**ACTION ITEM**
Restate the entire listing word for word.

[RECORD SET Boundary: Start]

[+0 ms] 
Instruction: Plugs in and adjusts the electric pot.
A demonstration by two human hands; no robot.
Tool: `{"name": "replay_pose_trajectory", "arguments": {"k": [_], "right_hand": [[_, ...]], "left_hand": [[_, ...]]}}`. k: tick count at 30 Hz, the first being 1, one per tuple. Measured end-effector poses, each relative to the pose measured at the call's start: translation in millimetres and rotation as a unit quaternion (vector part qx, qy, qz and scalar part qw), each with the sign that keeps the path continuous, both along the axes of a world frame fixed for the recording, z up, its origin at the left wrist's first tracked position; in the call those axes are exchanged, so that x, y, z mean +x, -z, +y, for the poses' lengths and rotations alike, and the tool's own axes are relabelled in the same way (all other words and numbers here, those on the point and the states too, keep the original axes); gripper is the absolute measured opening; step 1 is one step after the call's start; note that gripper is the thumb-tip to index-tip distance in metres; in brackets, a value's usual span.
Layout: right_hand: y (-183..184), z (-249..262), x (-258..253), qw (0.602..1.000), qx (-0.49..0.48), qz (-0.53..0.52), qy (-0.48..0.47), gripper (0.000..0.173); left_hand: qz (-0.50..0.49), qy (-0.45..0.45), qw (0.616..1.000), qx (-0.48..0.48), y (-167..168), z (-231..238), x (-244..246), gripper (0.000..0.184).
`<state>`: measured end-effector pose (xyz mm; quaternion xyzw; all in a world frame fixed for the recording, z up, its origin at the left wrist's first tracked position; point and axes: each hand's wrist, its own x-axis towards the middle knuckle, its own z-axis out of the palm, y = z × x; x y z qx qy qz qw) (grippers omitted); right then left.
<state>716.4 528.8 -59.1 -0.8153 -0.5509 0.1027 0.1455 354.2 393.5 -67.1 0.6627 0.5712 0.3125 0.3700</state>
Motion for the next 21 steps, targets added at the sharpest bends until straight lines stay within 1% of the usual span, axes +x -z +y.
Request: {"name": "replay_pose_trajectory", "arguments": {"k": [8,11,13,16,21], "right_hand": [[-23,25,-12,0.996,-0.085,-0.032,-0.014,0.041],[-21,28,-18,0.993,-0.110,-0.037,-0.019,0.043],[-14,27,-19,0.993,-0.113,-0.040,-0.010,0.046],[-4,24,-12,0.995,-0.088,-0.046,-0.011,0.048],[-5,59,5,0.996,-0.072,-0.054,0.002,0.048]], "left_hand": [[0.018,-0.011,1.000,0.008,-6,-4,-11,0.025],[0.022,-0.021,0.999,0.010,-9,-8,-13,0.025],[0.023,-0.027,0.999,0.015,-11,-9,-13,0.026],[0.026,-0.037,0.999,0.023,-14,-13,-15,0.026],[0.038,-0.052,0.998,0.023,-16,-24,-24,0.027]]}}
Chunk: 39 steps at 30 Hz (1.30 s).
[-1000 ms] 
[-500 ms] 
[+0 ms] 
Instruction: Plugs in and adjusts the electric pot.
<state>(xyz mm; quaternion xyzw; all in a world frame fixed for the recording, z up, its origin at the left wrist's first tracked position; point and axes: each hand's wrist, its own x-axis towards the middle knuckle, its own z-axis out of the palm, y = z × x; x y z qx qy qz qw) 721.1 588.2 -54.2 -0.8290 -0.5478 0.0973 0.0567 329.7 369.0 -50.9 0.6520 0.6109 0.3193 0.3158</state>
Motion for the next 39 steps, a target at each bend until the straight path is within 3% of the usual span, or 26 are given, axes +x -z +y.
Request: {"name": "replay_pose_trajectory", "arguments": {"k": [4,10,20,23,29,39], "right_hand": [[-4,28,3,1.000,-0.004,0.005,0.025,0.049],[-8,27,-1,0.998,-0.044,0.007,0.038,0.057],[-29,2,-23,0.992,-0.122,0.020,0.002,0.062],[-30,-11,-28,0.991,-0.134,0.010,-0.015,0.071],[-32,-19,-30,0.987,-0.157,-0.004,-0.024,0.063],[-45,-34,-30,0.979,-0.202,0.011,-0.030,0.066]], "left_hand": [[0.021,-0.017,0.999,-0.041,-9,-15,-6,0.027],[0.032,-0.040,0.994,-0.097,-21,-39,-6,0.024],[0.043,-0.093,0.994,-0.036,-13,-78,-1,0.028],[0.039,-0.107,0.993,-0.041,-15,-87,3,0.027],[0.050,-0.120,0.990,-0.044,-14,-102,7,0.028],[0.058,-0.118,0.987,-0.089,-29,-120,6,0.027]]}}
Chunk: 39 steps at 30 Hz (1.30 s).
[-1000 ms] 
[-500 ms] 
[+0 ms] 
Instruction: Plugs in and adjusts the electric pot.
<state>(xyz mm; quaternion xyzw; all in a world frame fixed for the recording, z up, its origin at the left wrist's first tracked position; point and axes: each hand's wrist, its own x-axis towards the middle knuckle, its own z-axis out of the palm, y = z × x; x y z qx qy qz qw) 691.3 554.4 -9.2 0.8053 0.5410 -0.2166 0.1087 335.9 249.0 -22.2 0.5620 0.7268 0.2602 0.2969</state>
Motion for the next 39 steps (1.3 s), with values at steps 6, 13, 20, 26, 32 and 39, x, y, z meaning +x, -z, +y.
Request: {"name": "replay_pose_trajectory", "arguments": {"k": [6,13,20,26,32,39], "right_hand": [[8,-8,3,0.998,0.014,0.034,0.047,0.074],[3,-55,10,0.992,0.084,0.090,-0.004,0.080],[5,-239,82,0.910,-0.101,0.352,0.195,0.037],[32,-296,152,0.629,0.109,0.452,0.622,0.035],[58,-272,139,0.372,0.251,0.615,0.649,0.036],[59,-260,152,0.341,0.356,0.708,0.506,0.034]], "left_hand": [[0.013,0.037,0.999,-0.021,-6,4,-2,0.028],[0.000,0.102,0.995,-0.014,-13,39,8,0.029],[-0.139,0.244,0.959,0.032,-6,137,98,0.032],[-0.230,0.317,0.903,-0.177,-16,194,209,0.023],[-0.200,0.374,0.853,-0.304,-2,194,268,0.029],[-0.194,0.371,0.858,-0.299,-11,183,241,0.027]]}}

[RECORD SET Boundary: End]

**WRITTEN ANSWER**
[+0 ms] 
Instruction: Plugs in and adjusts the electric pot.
A demonstration by two human hands; no robot.
Tool: `{"name": "replay_pose_trajectory", "arguments": {"k": [_], "right_hand": [[_, ...]], "left_hand": [[_, ...]]}}`. k: tick count at 30 Hz, the first being 1, one per tuple. Measured end-effector poses, each relative to the pose measured at the call's start: translation in millimetres and rotation as a unit quaternion (vector part qx, qy, qz and scalar part qw), each with the sign that keeps the path continuous, both along the axes of a world frame fixed for the recording, z up, its origin at the left wrist's first tracked position; in the call those axes are exchanged, so that x, y, z mean +x, -z, +y, for the poses' lengths and rotations alike, and the tool's own axes are relabelled in the same way (all other words and numbers here, those on the point and the states too, keep the original axes); gripper is the absolute measured opening; step 1 is one step after the call's start; note that gripper is the thumb-tip to index-tip distance in metres; in brackets, a value's usual span.
Layout: right_hand: y (-183..184), z (-249..262), x (-258..253), qw (0.602..1.000), qx (-0.49..0.48), qz (-0.53..0.52), qy (-0.48..0.47), gripper (0.000..0.173); left_hand: qz (-0.50..0.49), qy (-0.45..0.45), qw (0.616..1.000), qx (-0.48..0.48), y (-167..168), z (-231..238), x (-244..246), gripper (0.000..0.184).
`<state>`: measured end-effector pose (xyz mm; quaternion xyzw; all in a world frame fixed for the recording, z up, its origin at the left wrist's first tracked position; point and axes: each hand's wrist, its own x-axis towards the middle knuckle, its own z-axis out of the palm, y = z × x; x y z qx qy qz qw) (grippers omitted); right then left.
<state>716.4 528.8 -59.1 -0.8153 -0.5509 0.1027 0.1455 354.2 393.5 -67.1 0.6627 0.5712 0.3125 0.3700</state>
Motion for the next 21 steps, targets added at the sharpest bends until straight lines stay within 1% of the usual span, axes +x -z +y.
Request: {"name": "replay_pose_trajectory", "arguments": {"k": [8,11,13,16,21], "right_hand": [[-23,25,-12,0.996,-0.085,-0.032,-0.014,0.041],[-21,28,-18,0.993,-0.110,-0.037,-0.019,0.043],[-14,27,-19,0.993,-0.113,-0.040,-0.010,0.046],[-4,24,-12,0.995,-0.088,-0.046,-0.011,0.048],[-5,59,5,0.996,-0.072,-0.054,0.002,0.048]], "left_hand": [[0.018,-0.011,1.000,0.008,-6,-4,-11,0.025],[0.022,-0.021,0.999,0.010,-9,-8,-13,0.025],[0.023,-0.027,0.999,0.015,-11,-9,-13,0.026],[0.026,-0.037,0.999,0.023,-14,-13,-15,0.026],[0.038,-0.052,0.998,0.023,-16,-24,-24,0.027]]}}
Chunk: 39 steps at 30 Hz (1.30 s).
[-1000 ms] 
[-500 ms] 
[+0 ms] 
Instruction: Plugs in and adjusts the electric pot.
<state>(xyz mm; quaternion xyzw; all in a world frame fixed for the recording, z up, its origin at the left wrist's first tracked position; point and axes: each hand's wrist, its own x-axis towards the middle knuckle, its own z-axis out of the palm, y = z × x; x y z qx qy qz qw) 721.1 588.2 -54.2 -0.8290 -0.5478 0.0973 0.0567 329.7 369.0 -50.9 0.6520 0.6109 0.3193 0.3158</state>
Motion for the next 39 steps, a target at each bend until the straight path is within 3% of the usual span, or 26 are given, axes +x -z +y.
Request: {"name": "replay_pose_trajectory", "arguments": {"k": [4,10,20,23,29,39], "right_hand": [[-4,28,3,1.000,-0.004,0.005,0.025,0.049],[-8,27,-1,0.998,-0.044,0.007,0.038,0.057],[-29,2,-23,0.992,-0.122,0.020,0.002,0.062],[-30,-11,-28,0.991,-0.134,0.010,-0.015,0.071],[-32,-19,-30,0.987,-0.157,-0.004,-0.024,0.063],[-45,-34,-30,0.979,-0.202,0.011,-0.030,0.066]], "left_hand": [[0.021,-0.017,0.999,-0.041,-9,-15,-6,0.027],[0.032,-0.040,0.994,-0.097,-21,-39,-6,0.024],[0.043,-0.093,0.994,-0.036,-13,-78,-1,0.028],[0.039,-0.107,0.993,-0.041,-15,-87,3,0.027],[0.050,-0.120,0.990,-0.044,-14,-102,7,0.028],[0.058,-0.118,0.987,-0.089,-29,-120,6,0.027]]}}
Chunk: 39 steps at 30 Hz (1.30 s).
[-1000 ms] 
[-500 ms] 
[+0 ms] 
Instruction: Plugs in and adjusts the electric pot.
<state>(xyz mm; quaternion xyzw; all in a world frame fixed for the recording, z up, its origin at the left wrist's first tracked position; point and axes: each hand's wrist, its own x-axis towards the middle knuckle, its own z-axis out of the palm, y = z × x; x y z qx qy qz qw) 691.3 554.4 -9.2 0.8053 0.5410 -0.2166 0.1087 335.9 249.0 -22.2 0.5620 0.7268 0.2602 0.2969</state>
Motion for the next 39 steps (1.3 s), with values at steps 6, 13, 20, 26, 32 and 39, x, y, z meaning +x, -z, +y.
Request: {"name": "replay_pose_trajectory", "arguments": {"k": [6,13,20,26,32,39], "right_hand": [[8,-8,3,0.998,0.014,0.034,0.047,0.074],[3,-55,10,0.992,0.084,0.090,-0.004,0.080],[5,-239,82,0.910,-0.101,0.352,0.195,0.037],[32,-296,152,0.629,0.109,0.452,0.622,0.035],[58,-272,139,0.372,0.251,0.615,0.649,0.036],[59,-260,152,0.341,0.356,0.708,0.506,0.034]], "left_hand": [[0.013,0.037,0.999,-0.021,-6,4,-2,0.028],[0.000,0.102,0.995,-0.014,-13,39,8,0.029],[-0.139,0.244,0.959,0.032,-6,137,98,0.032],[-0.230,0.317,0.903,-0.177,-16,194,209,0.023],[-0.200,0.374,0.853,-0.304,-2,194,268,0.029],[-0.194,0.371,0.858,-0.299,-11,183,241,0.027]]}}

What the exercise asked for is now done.